Banks warned this week that the Basel III reform could lop 3% off economic growth over the next five years.
The sector has lobbied for months to push back not only on timing but also change key elements, such as planned harsher treatment of deferred taxes and minority stakes when it comes to calculating how much capital to set aside.
Basel is seen by the G20 group of leading countries as their core response to the worst financial crisis since the 1930s so that taxpayers won't have to step into the breach again.
The G20 has set an end of 2012 date for implementing Basel and a longer phase is now looks inevitable.
However, despite heavy lobbying by banks, it has become clearer over the past week that policymakers are only willing to compromise over timing of Basel III in return for keeping the package essentially intact.
Nout Wellink, chairman of the Basel Committee which authored the draft reform, pointed out on Friday that banks have returned to profitability thanks in part to public sector support.
Such profits can therefore be used to beef up capital and liquidity levels, he told top bankers in Vienna.
"The line in the sand has been drawn and there will be no going back," said Simon Gleeson, a financial services partner at Clifford Chance lawfirm, who is attending the Vienna meeting.
"The view being taken is there is almost no point arguing anymore. The public sector has made up its mind on what it's going to do," Gleeson said.
G20 finance ministers began to break ranks over timing last week when they met in Korea, saying there was room to introduce a longer phase in for Basel III.
But nobody called publicly for ditching any core element despite behind-the-scenes wrangling over leverage caps and how to improve the quality of bank capital.
Wellink moved in line on Friday, saying any changes to the content of Basel III would not be fundamental.
"In some countries, minority interests are a big thing, or bancassurance models, or deferred tax assets play a bigger role than on average," Wellink said.
"What you can do then is to try and find solutions, and most of these solutions you'll find in the area of grandfathering and longer transition periods," Wellink said.
Banks will also get relief elsewhere through a likely delay in the inroduction of tougher capital rules on trading books that had been due to take effect next January.
With few politicians wanting to be seen siding with the banks in public, the industry is frustrated at not winning bigger concessions.
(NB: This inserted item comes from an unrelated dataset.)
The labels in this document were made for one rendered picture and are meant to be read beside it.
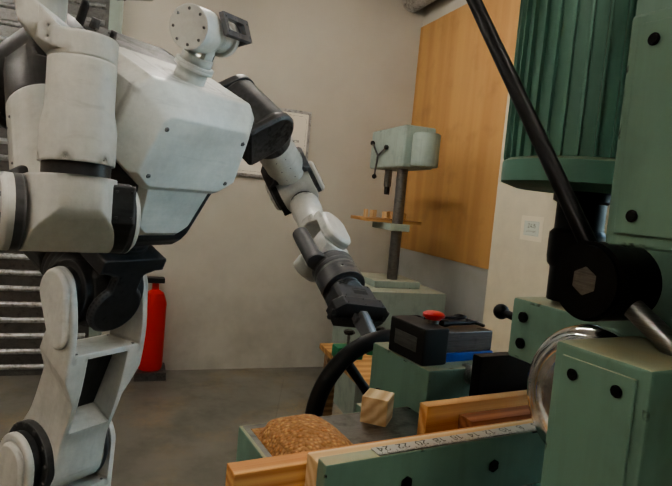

"I don't understand the urgency of how rules are put forward. Why not take time to get a solid internationally agreed action plan, maybe a year later," said Hugo Baenziger, chief risk officer of Deutsche Bank, said in Vienna.
"G20 meetings... they can't agree on anything," added UBS Chief Executive, Oswald Gruebel.
Still, the Basel Committee meets mid-July to sketch in actual figures for higher capital and liquidity requirements for G20 leaders to endorse in November.
Wellink said Basel's own impact assessment will conclude that overall, the reform brings benefits and manageable costs.
"There appears to be a dialogue of the deaf going on," said Graham Bishop, an EU financial services expert and former banker.
"If we get the truth wrong we could regret this. It's intuitively obvious if you raise capital and liquidity requirements, the banks are going to do less lending," Bishop said.
After G20 finance ministers killed plans for a global bank tax last weekend, they can focus more directly on pushing through Basel III to signal progress on reforms.